▸ EXERCISE DETAILS
Which lines in the data contain the word "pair"? Please copy each of them.

▸ Items from a data source
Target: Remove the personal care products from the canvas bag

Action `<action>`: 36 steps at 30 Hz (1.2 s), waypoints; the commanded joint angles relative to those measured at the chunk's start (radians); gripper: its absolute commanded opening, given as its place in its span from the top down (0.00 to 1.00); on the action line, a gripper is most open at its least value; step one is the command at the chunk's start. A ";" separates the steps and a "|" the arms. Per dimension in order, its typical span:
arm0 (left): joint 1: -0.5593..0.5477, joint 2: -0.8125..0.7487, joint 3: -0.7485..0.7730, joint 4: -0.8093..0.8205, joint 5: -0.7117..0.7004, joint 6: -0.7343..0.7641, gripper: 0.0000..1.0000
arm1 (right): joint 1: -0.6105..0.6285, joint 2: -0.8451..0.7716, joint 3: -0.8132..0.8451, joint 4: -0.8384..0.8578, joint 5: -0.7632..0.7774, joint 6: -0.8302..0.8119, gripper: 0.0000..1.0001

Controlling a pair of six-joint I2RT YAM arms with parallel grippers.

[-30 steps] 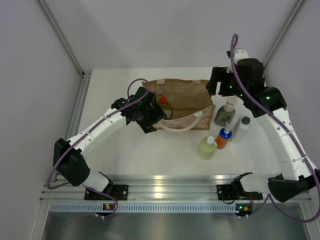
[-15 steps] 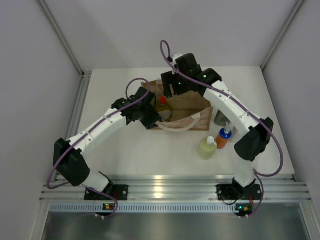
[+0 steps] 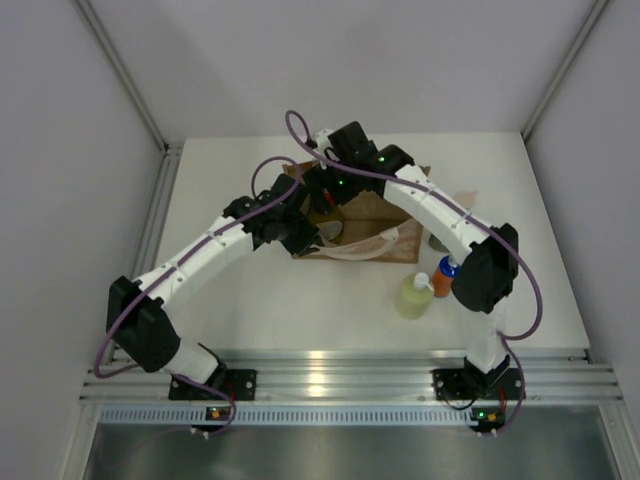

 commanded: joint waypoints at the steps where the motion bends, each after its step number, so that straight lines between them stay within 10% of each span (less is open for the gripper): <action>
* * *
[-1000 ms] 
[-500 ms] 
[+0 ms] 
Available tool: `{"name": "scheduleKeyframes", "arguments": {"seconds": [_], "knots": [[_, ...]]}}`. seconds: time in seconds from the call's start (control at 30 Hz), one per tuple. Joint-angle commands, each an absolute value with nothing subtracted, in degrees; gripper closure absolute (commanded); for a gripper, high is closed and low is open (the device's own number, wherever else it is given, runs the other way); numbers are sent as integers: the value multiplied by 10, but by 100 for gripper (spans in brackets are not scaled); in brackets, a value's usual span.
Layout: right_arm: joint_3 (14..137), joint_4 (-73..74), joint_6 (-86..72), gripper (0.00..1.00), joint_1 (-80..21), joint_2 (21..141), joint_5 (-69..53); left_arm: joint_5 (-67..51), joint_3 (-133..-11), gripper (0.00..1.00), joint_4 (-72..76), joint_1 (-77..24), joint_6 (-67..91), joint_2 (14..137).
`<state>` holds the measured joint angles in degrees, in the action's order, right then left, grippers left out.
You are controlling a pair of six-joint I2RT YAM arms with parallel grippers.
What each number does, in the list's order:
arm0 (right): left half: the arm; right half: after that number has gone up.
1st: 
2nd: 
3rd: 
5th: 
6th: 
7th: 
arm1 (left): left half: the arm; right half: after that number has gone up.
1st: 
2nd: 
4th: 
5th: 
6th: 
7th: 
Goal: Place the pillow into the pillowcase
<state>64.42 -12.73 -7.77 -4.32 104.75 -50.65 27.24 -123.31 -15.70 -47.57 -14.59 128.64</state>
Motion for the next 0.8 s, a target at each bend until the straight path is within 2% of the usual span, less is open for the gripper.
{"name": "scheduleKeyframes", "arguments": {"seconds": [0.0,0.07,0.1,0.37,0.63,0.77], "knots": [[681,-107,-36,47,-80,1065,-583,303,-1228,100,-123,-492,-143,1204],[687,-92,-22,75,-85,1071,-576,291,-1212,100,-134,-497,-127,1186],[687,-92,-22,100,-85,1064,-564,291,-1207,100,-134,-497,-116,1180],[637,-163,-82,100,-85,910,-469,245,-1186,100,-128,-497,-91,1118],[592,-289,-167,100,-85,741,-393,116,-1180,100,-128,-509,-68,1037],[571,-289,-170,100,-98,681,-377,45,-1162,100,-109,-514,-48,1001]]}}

▸ WRITTEN ANSWER
Controlling a pair of six-joint I2RT YAM arms with parallel grippers.
You are controlling a pair of six-joint I2RT YAM arms with parallel grippers.

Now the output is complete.